Later British started ruling the region and they built several forts.Fort St.David was the first fort built by British.Robert Clive,who laid a strong foundation for British rule in Indian subcontinent used St.David Fort as the centre for his military operations.

Fort St.David: Fort St.David was built in 1653 A.D. by Elihu Yale.The fort was strengthened on 1693,1698,1702,1725,1740 and on 1745.

Until 1758 Cuddalore was the capital to South Indian terrioties which was under British control then.British ruled a greater part of South India(entire Tamil Nadu,parts of present Andra Pradesh,Kerala and Karnataka) from this fort(St.David).

The fort was attacked by French in 1758.It was after this attack St.David Fort lost its political importance.The operational power was shifted to Fort St.George,Madras. Even today the post office in Devanampattinam (popularly know as Silver Beach) uses the rubberstamp with Ft. St.David embossed in it.

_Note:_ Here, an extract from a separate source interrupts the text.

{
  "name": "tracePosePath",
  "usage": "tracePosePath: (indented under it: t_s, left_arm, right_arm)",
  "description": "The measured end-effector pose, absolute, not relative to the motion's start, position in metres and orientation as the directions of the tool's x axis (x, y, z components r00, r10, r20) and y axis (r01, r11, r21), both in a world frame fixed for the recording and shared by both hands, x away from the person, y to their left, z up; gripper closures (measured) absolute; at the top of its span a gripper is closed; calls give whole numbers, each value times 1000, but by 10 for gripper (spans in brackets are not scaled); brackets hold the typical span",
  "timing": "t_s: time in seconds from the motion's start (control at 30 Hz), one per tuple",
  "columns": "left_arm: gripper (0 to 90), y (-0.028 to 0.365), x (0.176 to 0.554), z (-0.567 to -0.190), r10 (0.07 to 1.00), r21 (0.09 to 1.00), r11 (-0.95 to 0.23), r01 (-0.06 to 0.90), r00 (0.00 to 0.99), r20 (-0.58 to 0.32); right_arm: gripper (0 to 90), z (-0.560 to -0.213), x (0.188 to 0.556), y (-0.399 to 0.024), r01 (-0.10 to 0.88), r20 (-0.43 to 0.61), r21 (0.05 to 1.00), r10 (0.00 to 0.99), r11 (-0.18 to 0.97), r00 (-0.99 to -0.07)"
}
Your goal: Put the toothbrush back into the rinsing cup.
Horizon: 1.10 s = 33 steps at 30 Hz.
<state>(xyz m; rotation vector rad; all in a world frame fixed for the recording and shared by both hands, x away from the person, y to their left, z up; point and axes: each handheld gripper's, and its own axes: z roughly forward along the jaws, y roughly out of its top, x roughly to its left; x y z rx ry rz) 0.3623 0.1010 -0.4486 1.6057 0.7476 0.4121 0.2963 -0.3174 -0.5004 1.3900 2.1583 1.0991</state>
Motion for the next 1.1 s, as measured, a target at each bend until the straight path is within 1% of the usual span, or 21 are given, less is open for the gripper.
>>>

Garden House: The present official residence of Cuddalore District Collector was then know as Garden House.It was then the residence of Robert Clive.The roof of the Garden House was built without steel and wood.It was built using only bricks and slaked lime.It bears testimony of the later medival architecture.St.David fort was also built using the same ingredients and techniques.

The large vacant space next to Garden House which now know Chevalier Shivaji Arangam or Manajai Nagar Ground was an esplanade then.British used to have esplanades near their fortresses.

Brookes Pet: Brookes Pet is half a kilometer from present Vandipalayam.It was named after Henry Brookes who ruled between 1767 and 1769.

Cumming Pet: The area to north of Thriupathiripuliyur is know as Cumming Pet.It was named after William Cumming who ruled the region from 1778.Cumming Pet was once a place meant for washermen.On 1798 Tipu Sultan-The King of Mysore invaded Cumming Pet and the settelements there cleared on the invasion.

Cuddalore Old Town(O.T.) Present day Cuddalore O.T. was know as Islamabad during the Mughal period.Even today the majority of the people in Cuddalore O.T. follow islam. Cuddalore O.T. has one of the oldest and biggest mosque in South India.The mosque and most of the houses there(still) were built in Persian style.Until 1866 District Collectorate,Cuddalore Municipal Office and other administartive offices were in present Cuddalore O.T..In 1866 all these offices were shifted to Manjai Nagar.It was only after the shift in 1866 the term Cuddalore OT and Cuddalore NT (NewTown) came into existance.Still there are several streets and localities named after popular British rulers.Clive street,Wellington street are some to name.

Gadilam Castle: Nawab Umdat-ul-Umara built Gadilam Castle in 18th century.Gadilam Castle was located to the North of Gadilam river.It was bulit excatly in the place where the present Brindhavan Hotel is located.

Capper Hills: Capper Hills was named after Francis Capper who was the Captian till 1796.He resided in a palace in there.British buit a prison in the Capper Hills.Freedom fighters like Barathiar and other prisoners of war were imprisoned there.

Bristish educational instition: In 1717 St.David school was started in Cuddalore O.T. to educate the children of East India Company.On 1886 a college was started in its premises.The college was named after St.Joseph.It is one of the earliest schools in India which follows Western education system.


Roads named after British like Napier Road,Lawrence Road,Imperial Road and streets like Clive street,Wellington street, business establishments like Panpari market and Parry's House remains a reminder of the British rule here.